El tenso enfrentamiento del príncipe Andrés con Meghan y Harry repercute en la familia real
En una escena que, según fuentes cercanas al palacio, ya se considera uno de los momentos más incómodos de la historia real reciente, el príncipe Andrés mantuvo una acalorada discusión con los duques de Sussex, el príncipe Harry y Meghan Markle. El altercado, que se dice tuvo lugar a puerta cerrada durante una reunión familiar privada, ha dejado aún más expuestas las grietas en la familia más famosa de Gran Bretaña.

Fuentes familiarizadas con el incidente afirman que la reunión pretendía ser relativamente tranquila y discreta, una oportunidad para que los miembros de alto rango de la familia real abordaran las tensiones existentes en un ambiente controlado. Sin embargo, la situación se intensificó rápidamente cuando Andrés y los Sussex se encontraron cara a cara.
Según los relatos, la conversación comenzó con una charla informal y educada, pero pronto se agudizó al surgir temas relacionados con la imagen pública, el escrutinio mediático y la lealtad a la Corona. Andrés, aún lidiando con las consecuencias de sus propias controversias, supuestamente expresó su frustración por las críticas públicas de Harry y Meghan a la institución real. «Han causado más daño desde fuera del que creen», se dice que les dijo, en un tono que dejó atónitos a los presentes.
Harry, conocido por su franqueza, no dejó pasar el comentario sin respuesta.

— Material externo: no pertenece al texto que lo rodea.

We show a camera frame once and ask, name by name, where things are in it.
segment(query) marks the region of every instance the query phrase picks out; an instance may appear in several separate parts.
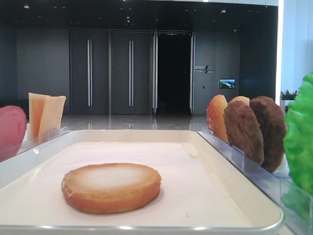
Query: doorway
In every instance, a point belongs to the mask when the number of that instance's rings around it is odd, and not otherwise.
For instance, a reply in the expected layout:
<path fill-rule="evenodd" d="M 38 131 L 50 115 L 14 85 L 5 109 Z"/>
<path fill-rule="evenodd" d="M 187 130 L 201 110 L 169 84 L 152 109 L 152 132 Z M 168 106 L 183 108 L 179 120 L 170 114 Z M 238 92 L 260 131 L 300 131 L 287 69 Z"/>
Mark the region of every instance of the doorway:
<path fill-rule="evenodd" d="M 157 115 L 190 115 L 190 33 L 158 34 Z"/>

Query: shiny floor
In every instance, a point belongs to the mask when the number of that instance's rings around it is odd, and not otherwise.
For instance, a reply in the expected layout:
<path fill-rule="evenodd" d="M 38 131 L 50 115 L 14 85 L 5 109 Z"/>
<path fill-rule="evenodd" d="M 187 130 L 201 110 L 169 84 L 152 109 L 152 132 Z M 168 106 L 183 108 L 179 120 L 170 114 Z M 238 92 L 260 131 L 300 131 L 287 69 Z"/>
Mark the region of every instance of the shiny floor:
<path fill-rule="evenodd" d="M 68 130 L 141 129 L 201 131 L 206 126 L 205 116 L 64 115 L 61 127 L 67 127 Z"/>

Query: sesame bun
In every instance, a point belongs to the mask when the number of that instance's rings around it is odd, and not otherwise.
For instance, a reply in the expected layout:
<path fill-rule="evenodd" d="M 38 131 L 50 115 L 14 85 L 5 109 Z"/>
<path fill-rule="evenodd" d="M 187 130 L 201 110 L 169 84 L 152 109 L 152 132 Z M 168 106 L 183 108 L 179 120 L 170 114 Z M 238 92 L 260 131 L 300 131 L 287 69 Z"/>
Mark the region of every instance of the sesame bun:
<path fill-rule="evenodd" d="M 227 101 L 224 95 L 213 97 L 207 107 L 207 124 L 210 130 L 224 142 L 228 142 L 226 127 L 224 123 L 224 110 L 227 107 Z"/>
<path fill-rule="evenodd" d="M 234 102 L 234 101 L 242 101 L 246 105 L 249 105 L 249 103 L 250 103 L 250 99 L 248 97 L 244 97 L 244 96 L 237 96 L 237 97 L 233 98 L 229 103 Z"/>

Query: door
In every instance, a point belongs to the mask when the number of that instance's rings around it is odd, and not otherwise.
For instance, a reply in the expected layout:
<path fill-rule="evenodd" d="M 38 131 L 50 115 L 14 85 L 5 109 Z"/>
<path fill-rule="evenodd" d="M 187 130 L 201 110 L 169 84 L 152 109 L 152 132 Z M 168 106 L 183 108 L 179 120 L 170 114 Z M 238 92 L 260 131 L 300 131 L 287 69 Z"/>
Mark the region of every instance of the door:
<path fill-rule="evenodd" d="M 91 31 L 91 114 L 109 113 L 109 34 Z"/>
<path fill-rule="evenodd" d="M 71 31 L 71 113 L 109 113 L 109 45 L 105 31 Z"/>
<path fill-rule="evenodd" d="M 90 114 L 88 31 L 71 32 L 71 112 Z"/>
<path fill-rule="evenodd" d="M 190 115 L 191 34 L 159 33 L 157 114 Z"/>
<path fill-rule="evenodd" d="M 149 114 L 150 34 L 113 32 L 113 114 Z"/>
<path fill-rule="evenodd" d="M 133 114 L 149 114 L 150 34 L 135 32 L 133 41 Z"/>
<path fill-rule="evenodd" d="M 132 113 L 132 41 L 129 32 L 112 34 L 113 114 Z"/>

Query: cheese slice
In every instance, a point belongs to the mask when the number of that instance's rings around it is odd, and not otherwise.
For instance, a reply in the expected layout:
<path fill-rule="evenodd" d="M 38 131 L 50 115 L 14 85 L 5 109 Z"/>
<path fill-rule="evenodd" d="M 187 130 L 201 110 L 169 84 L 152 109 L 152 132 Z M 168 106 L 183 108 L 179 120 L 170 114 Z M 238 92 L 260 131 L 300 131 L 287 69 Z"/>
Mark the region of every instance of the cheese slice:
<path fill-rule="evenodd" d="M 41 117 L 48 95 L 28 93 L 30 138 L 38 137 Z"/>
<path fill-rule="evenodd" d="M 46 98 L 38 136 L 54 129 L 60 129 L 65 101 L 65 96 L 49 96 Z"/>

Testigos sugieren que defendió firmemente su decisión y la de Meghan de retirarse de sus deberes reales, insistiendo en que sus acciones estaban motivadas por la necesidad de proteger a su familia y su salud mental. Según informes, Meghan añadió que la reticencia de la monarquía a abordar abiertamente los asuntos internos les había impedido permanecer en sus cargos.
Se cree que el intercambio se volvió más tenso cuando Andrés insinuó que la marcha de los Sussex había supuesto una presión adicional para la familia, especialmente en momentos de crisis pública. A su vez, se dice que Meghan señaló que los propios escándalos de Andrés habían sido mucho más perjudiciales para la reputación real que su decisión de vivir de forma independiente. El comentario, aunque supuestamente pronunciado con voz serena, fue descrito como un momento de absoluta incertidumbre en la sala.
Los asesores de palacio presentes en la reunión intentaron desviar la conversación hacia temas menos polémicos, pero el ambiente ya había cambiado. Si bien no hubo intercambio de gritos, la frialdad entre las partes era inconfundible. En cuestión de minutos, el grupo se dispersó, dejando la impresión de que se había avanzado poco, o nada, hacia la reconciliación.
Los observadores de la realeza señalan que este enfrentamiento subraya la profunda división que sigue existiendo en la familia. Si bien las apariciones públicas suelen proyectar una imagen de unidad, momentos como estos revelan las profundas divisiones que existen tras bambalinas. Para Andrés, el enfrentamiento podría aislarlo aún más dentro de una familia que ya lo mantiene a distancia; para Harry y Meghan, refuerza su creencia de que un diálogo significativo con ciertos familiares podría ser imposible.
Aún no está claro si este tenso encuentro provocará más conversaciones privadas o simplemente aumentará las desavenencias reales. Pero una cosa es segura: el camino hacia la sanación en la Casa de Windsor está resultando mucho más complejo —y mucho más personal— de lo que cualquier calendario de compromisos reales podría reflejar.